Berta estaba muy ansiosa. Llevaba una semana disfrutando la presencia de él cada noche, haciendo el amor hasta dos veces. A las dos de la mañana no pudo más y llamó a la tía de Omar. Ella le alcanzó un sedante, la tranquilizó y se quedó a su lado hasta que se durmió.

Al día siguiente fue peor. Omar no apareció. Por la noche hubo un apagón de electricidad de varias horas. Algo increíble en aquel barrio. Una rotura en el sistema de transmisión. Aterrada, Berta llamó a la tía de Omar. La mujer subió corriendo. Estaba temblando en la oscuridad. No tenían linternas, ni lámparas de kerosén. Una prima de Omar agarró un pedazo de vela que tenía encendida a los santos, pero ni esa pequeña luz tranquilizó a Berta:

—La oscuridad me da mucho miedo. Desde niña. ¿Y Omar? Si Omar estuviera aquí.

—Ya lo mandamos a buscar. Ya viene.

—¿Dónde está?

—Fue a hacerme un mandado. Ya viene. No se apure.

—Seguro que tiene otra. Una joven.

—No, Berta, no crea eso.

—Sí lo creo. Seguro que tiene otra. Y yo sola aquí.

—No. Él la quiere mucho a usted.

—No, no. Me voy a vestir. Llama al chofer, quiero ir a bailar esta noche. ¿Dónde hay baile esta noche?

—¿Cómo?

—Tráeme el vestido de tafetán. El de color flamingo. No voy a quedarme aquí en la oscuridad y él con otra mujer.

—Berta, ¿qué le pasa?

—No me pasa nada. Pongan música. Preparen el baño con sales, quiero perfumarme con Channel. Quiero oler bien cuando llegue Omar.

—Sí, sí.

—Pero hazlo, mujer. Y busca el vestido. Me voy sola en el auto si él no llega a tiempo.

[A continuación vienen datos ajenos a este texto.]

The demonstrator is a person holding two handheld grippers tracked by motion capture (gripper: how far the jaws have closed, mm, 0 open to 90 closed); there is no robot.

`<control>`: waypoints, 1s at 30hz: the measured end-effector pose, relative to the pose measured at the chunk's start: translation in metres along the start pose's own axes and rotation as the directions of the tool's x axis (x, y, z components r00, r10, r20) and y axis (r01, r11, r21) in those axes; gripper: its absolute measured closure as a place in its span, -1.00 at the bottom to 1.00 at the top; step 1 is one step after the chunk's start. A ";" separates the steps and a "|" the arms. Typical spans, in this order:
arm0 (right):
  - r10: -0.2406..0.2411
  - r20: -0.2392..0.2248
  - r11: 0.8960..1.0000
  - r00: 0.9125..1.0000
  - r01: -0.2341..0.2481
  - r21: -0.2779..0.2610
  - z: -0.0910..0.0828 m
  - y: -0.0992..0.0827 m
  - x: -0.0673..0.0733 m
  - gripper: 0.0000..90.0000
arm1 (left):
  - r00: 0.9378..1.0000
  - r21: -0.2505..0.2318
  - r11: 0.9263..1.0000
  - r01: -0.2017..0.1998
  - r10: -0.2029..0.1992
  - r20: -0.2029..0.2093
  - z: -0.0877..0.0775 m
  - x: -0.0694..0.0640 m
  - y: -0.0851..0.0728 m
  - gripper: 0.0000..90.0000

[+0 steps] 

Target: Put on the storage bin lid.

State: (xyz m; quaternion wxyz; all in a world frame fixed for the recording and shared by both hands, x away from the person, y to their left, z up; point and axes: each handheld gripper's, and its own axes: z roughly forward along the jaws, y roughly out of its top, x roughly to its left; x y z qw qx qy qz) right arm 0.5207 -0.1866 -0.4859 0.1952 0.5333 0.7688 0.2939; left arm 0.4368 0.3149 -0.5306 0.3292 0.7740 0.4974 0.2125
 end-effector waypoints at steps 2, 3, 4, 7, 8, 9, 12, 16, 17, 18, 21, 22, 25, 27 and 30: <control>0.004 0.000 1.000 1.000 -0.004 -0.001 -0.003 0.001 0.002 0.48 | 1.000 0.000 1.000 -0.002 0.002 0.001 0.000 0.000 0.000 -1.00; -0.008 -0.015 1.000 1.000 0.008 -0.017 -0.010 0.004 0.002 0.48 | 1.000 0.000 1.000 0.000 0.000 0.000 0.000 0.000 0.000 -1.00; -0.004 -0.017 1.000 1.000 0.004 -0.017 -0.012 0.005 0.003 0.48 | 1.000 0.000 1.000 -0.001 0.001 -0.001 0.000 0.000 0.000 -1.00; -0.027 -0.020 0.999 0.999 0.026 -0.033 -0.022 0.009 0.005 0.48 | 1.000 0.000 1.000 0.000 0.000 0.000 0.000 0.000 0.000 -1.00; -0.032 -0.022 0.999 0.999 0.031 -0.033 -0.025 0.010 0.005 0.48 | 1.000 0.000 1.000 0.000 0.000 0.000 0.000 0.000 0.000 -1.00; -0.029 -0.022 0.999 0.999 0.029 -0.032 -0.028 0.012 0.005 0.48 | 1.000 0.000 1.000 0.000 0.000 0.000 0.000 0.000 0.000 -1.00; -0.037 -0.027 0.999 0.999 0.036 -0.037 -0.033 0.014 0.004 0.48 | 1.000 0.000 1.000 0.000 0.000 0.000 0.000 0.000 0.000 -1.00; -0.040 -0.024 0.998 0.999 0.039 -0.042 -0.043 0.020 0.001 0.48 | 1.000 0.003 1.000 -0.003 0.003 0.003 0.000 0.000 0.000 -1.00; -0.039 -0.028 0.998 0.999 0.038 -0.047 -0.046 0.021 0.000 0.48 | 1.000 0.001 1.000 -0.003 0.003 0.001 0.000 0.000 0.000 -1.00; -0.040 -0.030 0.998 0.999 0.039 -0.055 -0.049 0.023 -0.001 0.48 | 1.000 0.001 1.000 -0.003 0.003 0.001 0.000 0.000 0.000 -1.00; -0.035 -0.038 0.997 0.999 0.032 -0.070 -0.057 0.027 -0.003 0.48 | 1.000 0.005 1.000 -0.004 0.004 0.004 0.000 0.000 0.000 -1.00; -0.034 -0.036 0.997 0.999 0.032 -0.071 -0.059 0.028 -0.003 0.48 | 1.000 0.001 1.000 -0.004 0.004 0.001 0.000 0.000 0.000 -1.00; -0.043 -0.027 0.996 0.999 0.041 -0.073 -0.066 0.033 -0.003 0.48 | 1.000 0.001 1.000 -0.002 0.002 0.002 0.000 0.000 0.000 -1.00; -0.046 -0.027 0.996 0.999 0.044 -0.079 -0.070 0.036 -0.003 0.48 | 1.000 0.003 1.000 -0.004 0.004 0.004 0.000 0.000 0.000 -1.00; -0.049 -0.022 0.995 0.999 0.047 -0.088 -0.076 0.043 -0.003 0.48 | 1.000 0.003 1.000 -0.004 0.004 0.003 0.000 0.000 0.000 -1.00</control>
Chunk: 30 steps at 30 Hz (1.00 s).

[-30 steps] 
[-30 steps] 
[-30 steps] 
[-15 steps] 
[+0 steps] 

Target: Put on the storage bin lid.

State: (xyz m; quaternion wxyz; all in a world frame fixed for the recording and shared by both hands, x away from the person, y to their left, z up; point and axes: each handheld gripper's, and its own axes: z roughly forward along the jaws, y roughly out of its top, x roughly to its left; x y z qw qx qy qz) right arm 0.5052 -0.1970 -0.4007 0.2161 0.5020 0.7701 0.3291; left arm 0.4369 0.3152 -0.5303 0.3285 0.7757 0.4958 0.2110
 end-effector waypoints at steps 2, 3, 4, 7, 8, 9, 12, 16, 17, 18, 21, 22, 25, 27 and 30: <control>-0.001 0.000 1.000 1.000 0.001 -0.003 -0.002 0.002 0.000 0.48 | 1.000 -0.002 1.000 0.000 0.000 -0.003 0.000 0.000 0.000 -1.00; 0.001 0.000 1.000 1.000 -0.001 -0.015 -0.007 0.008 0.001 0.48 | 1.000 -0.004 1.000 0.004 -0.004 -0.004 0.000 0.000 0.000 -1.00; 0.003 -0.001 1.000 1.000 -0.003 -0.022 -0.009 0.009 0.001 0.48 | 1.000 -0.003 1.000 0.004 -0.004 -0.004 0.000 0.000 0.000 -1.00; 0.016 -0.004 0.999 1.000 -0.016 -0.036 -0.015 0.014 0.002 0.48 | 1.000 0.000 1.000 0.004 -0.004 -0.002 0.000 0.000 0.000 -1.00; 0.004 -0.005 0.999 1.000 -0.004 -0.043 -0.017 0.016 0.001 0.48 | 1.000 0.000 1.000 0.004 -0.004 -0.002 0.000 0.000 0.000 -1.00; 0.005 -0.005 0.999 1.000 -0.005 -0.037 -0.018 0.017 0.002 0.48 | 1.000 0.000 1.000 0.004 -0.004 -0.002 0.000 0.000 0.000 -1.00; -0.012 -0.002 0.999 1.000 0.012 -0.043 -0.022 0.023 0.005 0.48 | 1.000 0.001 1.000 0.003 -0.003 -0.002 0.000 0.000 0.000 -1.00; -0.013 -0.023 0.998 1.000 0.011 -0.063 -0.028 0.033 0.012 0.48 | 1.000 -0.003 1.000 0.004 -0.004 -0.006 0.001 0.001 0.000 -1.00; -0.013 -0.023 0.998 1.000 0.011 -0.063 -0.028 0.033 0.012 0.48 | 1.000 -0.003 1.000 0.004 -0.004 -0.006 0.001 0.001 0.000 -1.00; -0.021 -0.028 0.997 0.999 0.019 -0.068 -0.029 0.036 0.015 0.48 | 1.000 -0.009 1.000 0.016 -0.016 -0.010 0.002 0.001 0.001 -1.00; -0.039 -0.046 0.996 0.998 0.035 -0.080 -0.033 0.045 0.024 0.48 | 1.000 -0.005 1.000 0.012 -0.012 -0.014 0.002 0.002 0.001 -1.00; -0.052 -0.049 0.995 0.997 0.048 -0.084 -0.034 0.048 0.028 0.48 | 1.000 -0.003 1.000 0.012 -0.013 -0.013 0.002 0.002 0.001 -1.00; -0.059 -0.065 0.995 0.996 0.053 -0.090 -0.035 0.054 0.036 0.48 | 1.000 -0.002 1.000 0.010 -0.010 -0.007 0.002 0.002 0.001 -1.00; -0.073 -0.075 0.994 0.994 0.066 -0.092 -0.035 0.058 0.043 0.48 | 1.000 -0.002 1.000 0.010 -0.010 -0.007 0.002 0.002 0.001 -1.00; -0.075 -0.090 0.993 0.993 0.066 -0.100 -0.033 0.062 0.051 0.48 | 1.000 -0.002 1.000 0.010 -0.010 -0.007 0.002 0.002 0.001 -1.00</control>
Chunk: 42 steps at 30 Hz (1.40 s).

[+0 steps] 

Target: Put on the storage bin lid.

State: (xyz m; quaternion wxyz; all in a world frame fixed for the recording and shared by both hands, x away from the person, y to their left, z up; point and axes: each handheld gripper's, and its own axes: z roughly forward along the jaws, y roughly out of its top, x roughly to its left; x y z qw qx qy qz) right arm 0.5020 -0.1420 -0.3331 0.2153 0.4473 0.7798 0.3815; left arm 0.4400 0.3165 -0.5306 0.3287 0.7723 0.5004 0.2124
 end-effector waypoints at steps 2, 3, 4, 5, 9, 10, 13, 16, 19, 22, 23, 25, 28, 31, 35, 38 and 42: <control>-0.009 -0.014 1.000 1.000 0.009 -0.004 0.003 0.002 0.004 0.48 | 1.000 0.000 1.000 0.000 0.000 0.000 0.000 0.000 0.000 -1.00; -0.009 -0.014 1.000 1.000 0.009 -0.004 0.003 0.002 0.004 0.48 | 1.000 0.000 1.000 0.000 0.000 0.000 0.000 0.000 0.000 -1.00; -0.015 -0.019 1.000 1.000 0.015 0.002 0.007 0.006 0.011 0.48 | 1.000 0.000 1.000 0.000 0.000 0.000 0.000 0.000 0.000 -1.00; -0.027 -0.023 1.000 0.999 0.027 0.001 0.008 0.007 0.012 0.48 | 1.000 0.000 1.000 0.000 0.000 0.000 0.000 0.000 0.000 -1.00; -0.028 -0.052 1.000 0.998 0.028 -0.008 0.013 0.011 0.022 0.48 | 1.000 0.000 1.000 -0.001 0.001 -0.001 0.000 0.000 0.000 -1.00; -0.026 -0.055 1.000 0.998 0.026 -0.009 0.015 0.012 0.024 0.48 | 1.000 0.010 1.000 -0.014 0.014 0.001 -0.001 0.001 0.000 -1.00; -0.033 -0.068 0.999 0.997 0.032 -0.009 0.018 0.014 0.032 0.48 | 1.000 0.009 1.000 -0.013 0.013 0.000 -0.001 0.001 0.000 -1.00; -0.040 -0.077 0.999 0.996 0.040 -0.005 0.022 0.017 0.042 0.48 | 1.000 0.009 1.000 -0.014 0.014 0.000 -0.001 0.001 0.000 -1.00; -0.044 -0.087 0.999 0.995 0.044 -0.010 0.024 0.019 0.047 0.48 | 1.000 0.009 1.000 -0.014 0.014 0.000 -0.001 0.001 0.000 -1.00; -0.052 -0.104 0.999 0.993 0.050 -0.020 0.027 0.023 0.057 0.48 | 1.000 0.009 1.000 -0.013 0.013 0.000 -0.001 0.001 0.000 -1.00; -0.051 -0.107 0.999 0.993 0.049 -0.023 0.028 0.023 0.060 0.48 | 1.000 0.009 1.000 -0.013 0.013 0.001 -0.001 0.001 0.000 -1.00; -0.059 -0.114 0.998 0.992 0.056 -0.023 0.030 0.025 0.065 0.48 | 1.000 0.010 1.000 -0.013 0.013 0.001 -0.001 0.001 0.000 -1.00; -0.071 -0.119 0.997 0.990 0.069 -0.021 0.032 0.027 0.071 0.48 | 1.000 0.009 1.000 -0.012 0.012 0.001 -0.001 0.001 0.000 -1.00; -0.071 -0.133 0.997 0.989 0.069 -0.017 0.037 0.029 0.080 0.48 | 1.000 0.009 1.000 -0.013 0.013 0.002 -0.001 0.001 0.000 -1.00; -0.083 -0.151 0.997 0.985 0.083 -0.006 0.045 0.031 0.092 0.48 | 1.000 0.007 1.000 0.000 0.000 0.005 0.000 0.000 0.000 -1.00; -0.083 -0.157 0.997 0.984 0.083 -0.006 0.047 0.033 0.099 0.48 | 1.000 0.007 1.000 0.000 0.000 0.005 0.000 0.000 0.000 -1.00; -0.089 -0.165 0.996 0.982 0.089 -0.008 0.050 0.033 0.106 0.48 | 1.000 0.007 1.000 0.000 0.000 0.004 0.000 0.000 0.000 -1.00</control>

Berta se levanta de la butaca, pero está mareada y cae al piso. Inconsciente, pero viva. Respira con mucha agitación. Murió a las tres de la madrugada en el hospital, sin recuperar el conocimiento. El médico preguntó si había sufrido algún shock emocional fuerte. La tía de Omar es la única que ha quedado en el cuerpo de guardia junto al cadáver. La juventud habla demasiado y prefirió quedarse ella sola. Le contesta al médico suavemente, apesadumbrada y compungida:

—¡Qué va, doctor! Nosotros la cuidamos mucho. Yo la quería como si fuera mi mamá.

—Murió de derrame cerebral, por eso pregunto.

—No, doctor. Ella llevaba una vida serena y tranquila. Con nosotros no le faltaba nada.

—¿Quiere que le practiquemos una necropsia? Así definimos con más exactitud la causa de la muerte.

—Sí, doctor. Se lo agradezco. Usted sabe cómo es la gente de chismosa y son capaces de pensar que nosotros la envenenamos.